> WHAT YOU WILL DO:
Select the lines of the records containing the word "things" and list them.

*** RECORDS Section Begins ***

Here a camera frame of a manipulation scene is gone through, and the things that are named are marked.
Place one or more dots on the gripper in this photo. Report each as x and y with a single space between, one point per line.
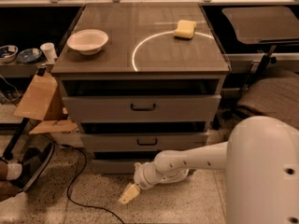
144 178

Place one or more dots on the grey bottom drawer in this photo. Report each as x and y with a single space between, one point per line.
116 167

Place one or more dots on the grey drawer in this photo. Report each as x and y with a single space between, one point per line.
142 108
116 167
142 141

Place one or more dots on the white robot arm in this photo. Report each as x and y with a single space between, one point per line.
261 162

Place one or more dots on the grey middle drawer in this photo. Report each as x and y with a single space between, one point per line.
142 141

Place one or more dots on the grey top drawer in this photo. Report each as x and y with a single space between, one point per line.
142 108

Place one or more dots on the grey drawer cabinet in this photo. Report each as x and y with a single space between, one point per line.
143 58

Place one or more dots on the black sneaker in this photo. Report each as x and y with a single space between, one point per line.
33 163

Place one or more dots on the person leg brown trousers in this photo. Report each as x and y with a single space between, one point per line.
9 172

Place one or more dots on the brown cardboard box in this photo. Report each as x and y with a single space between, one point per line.
42 102

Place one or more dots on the black stand leg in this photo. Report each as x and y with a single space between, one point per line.
18 129

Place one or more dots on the white bowl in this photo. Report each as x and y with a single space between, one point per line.
87 42

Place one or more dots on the white paper cup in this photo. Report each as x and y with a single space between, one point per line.
49 51

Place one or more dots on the grey side shelf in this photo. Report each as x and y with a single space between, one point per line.
18 70

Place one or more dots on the yellow sponge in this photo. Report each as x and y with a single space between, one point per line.
185 29

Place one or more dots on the black office chair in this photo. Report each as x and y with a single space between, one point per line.
272 91

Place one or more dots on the metal bowl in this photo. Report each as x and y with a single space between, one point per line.
8 53

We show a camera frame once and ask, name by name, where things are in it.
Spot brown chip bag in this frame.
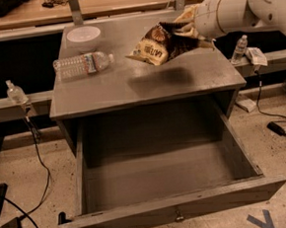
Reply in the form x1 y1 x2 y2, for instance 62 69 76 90
127 22 215 65

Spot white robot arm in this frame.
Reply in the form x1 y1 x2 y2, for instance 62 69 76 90
175 0 286 40

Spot grey counter cabinet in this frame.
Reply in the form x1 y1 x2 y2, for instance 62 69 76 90
50 11 246 149

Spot grey open drawer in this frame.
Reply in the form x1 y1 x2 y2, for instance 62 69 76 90
59 97 286 228

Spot white bowl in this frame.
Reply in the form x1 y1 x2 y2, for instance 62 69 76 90
67 26 102 53

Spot wooden back table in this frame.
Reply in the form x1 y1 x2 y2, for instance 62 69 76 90
0 0 206 34

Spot clear plastic water bottle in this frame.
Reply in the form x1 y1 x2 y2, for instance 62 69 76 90
53 51 114 81

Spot black power adapter right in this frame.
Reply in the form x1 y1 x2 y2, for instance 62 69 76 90
267 121 286 136

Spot blue tape mark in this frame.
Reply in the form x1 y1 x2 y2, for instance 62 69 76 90
248 209 275 228

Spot small bottle on right rail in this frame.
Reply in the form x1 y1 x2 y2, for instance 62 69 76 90
231 35 248 64

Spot small bottle on rail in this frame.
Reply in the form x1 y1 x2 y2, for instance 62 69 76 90
6 80 28 105
231 35 248 64

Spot white packet on rail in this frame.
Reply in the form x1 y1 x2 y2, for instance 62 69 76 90
246 46 267 66

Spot black cables on table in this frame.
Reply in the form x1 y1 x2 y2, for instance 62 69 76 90
41 0 88 10

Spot small bottle on left rail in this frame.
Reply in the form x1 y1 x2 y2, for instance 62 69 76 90
6 80 28 105

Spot black cable left floor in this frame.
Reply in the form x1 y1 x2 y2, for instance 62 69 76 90
0 114 56 228

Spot grey left rail shelf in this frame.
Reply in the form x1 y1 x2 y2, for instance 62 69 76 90
0 91 53 122

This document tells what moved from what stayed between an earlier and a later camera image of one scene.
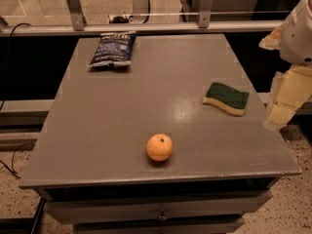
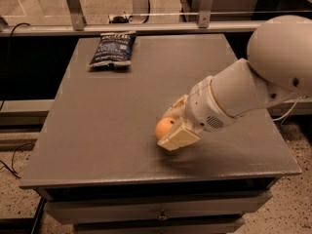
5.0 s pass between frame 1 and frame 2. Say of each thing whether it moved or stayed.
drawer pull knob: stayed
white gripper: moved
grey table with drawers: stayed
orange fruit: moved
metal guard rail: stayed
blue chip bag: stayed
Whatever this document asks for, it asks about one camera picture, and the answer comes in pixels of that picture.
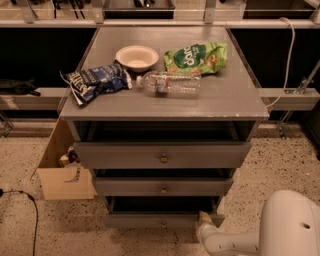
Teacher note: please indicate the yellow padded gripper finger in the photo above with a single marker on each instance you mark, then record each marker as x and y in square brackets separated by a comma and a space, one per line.
[204, 217]

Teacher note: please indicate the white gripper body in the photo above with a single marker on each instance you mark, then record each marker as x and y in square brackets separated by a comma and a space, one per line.
[207, 231]

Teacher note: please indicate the grey bottom drawer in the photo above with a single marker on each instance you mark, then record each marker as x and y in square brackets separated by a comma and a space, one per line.
[159, 211]

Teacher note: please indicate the grey drawer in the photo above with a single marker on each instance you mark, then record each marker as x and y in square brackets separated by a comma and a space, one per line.
[159, 211]
[159, 155]
[162, 186]

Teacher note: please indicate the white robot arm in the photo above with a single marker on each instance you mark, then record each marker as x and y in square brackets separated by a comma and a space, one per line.
[289, 226]

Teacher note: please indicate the grey middle drawer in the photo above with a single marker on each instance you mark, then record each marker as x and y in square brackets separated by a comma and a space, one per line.
[162, 186]

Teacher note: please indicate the grey wooden drawer cabinet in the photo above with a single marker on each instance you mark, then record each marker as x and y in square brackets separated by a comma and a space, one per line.
[227, 109]

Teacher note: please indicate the grey top drawer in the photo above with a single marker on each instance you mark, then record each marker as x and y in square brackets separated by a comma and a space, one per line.
[159, 155]

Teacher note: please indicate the clear plastic water bottle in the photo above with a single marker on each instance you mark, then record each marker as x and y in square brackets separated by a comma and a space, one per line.
[170, 84]

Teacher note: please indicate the cardboard box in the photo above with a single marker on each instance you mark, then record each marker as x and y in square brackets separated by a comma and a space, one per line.
[72, 182]

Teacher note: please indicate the items inside cardboard box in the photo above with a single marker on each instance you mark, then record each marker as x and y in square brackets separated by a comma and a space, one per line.
[69, 158]

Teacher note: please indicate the green snack bag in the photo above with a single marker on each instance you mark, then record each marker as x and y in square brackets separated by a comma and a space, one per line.
[207, 58]

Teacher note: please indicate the white paper bowl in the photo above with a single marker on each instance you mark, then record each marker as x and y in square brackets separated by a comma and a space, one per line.
[137, 58]

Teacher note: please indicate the blue chip bag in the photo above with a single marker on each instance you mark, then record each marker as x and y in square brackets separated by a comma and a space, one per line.
[87, 84]

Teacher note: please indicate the black object on ledge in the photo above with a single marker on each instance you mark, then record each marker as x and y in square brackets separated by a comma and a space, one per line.
[18, 87]

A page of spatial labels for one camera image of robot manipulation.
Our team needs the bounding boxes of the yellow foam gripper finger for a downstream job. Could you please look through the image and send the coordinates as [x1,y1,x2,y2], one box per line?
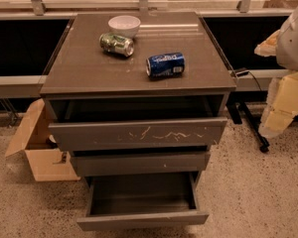
[254,30,280,57]

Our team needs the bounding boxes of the grey bottom drawer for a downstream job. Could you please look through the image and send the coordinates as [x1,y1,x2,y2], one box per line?
[76,173,208,231]

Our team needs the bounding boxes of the grey drawer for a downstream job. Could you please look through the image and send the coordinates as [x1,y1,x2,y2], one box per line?
[76,173,208,231]
[49,96,227,152]
[71,149,211,177]

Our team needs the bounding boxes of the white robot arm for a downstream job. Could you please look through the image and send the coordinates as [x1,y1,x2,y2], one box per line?
[254,6,298,70]

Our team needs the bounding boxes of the grey drawer cabinet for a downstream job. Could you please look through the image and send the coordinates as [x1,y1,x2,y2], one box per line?
[39,11,237,187]

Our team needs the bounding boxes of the grey top drawer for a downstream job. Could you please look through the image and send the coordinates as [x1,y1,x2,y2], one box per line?
[49,96,227,152]

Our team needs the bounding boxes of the grey middle drawer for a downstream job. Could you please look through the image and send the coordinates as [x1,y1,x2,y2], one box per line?
[71,149,211,177]

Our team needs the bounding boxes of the black rolling stand leg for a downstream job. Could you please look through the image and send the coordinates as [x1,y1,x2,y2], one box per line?
[226,96,269,154]

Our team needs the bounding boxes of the blue pepsi can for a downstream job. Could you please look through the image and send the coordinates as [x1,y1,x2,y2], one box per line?
[146,53,185,78]

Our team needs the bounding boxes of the white ceramic bowl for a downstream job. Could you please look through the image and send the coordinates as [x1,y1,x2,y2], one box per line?
[108,15,141,39]

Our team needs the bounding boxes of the green soda can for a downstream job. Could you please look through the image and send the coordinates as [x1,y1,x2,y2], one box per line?
[99,33,134,57]

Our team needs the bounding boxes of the open cardboard box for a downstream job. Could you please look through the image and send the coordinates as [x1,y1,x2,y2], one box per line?
[5,99,80,181]

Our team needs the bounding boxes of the black cable with plug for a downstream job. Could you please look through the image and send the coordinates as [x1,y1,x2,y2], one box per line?
[229,66,263,92]

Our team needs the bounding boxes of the grey window ledge rail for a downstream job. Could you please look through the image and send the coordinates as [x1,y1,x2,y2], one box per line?
[0,69,290,99]

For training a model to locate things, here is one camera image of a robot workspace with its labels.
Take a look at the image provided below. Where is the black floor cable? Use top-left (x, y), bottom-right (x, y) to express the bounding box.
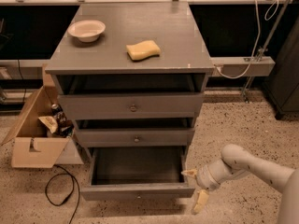
top-left (44, 164), bottom-right (81, 224)

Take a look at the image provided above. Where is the grey top drawer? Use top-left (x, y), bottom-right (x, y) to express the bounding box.
top-left (58, 93), bottom-right (203, 120)

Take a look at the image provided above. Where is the grey drawer cabinet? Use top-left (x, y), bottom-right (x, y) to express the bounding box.
top-left (45, 1), bottom-right (216, 161)

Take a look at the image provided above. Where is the dark grey cabinet right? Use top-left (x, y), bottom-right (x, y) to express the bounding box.
top-left (264, 18), bottom-right (299, 119)

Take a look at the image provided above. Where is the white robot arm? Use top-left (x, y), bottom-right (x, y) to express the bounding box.
top-left (181, 144), bottom-right (299, 224)

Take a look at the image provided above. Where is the cardboard box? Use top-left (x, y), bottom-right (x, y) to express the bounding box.
top-left (3, 63), bottom-right (81, 168)

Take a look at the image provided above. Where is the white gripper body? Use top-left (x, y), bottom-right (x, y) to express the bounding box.
top-left (196, 159), bottom-right (236, 191)

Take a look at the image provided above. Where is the metal window rail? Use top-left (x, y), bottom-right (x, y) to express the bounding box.
top-left (0, 56), bottom-right (275, 80)

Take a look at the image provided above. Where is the yellow sponge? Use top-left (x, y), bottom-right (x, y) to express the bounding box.
top-left (126, 40), bottom-right (161, 61)

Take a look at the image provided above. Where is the grey bottom drawer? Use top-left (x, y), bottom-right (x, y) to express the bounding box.
top-left (81, 146), bottom-right (194, 201)

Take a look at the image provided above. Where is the metal stand pole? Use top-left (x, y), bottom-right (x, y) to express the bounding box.
top-left (239, 0), bottom-right (292, 77)

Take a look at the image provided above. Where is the grey middle drawer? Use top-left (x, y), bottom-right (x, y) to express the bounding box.
top-left (76, 118), bottom-right (194, 147)

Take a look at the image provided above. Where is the crumpled snack bag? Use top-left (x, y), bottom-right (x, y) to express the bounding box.
top-left (38, 116), bottom-right (58, 133)

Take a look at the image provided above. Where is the grey drawer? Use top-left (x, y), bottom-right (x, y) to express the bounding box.
top-left (81, 146), bottom-right (194, 201)
top-left (58, 93), bottom-right (203, 120)
top-left (76, 118), bottom-right (194, 147)

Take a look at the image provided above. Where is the dark bottle in box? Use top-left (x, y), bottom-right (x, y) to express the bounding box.
top-left (51, 104), bottom-right (67, 127)

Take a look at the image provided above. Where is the white bowl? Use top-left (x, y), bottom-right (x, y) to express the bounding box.
top-left (67, 20), bottom-right (106, 43)

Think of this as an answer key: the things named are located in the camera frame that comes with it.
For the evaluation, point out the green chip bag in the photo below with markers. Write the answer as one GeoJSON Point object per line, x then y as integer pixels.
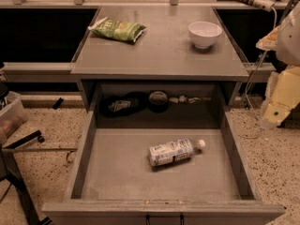
{"type": "Point", "coordinates": [117, 30]}

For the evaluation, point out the blue plastic bottle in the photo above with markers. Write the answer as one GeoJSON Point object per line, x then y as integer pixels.
{"type": "Point", "coordinates": [170, 152]}

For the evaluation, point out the clear plastic storage bin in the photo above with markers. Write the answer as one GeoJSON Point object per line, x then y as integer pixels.
{"type": "Point", "coordinates": [12, 116]}

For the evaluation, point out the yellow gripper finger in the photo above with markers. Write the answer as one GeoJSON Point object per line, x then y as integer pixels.
{"type": "Point", "coordinates": [282, 95]}
{"type": "Point", "coordinates": [269, 42]}

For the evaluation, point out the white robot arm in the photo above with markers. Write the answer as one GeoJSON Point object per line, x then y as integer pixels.
{"type": "Point", "coordinates": [288, 46]}

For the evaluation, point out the grey open drawer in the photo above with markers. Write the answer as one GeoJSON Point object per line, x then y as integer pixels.
{"type": "Point", "coordinates": [113, 182]}

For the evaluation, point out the black chair base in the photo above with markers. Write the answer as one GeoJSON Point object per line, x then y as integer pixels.
{"type": "Point", "coordinates": [35, 135]}

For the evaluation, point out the white bowl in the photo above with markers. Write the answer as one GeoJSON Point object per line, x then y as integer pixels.
{"type": "Point", "coordinates": [204, 34]}

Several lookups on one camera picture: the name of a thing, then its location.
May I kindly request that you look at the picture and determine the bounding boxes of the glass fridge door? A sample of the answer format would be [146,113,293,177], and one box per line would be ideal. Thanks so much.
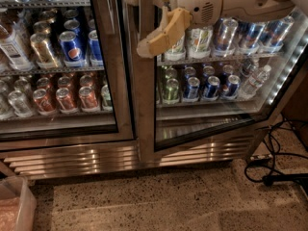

*** RECORDS Section Ends ***

> SOLUTION FOR THIS TASK:
Here a camera frame of a manipulation scene is gone through, and the things that are named are marked.
We show a camera frame once and ask, name by name, where things are in it.
For training a model to locate things, here is one camera image of a robot workspace with its labels.
Think of this as an answer key: the things named are located in the camera frame that comes with it.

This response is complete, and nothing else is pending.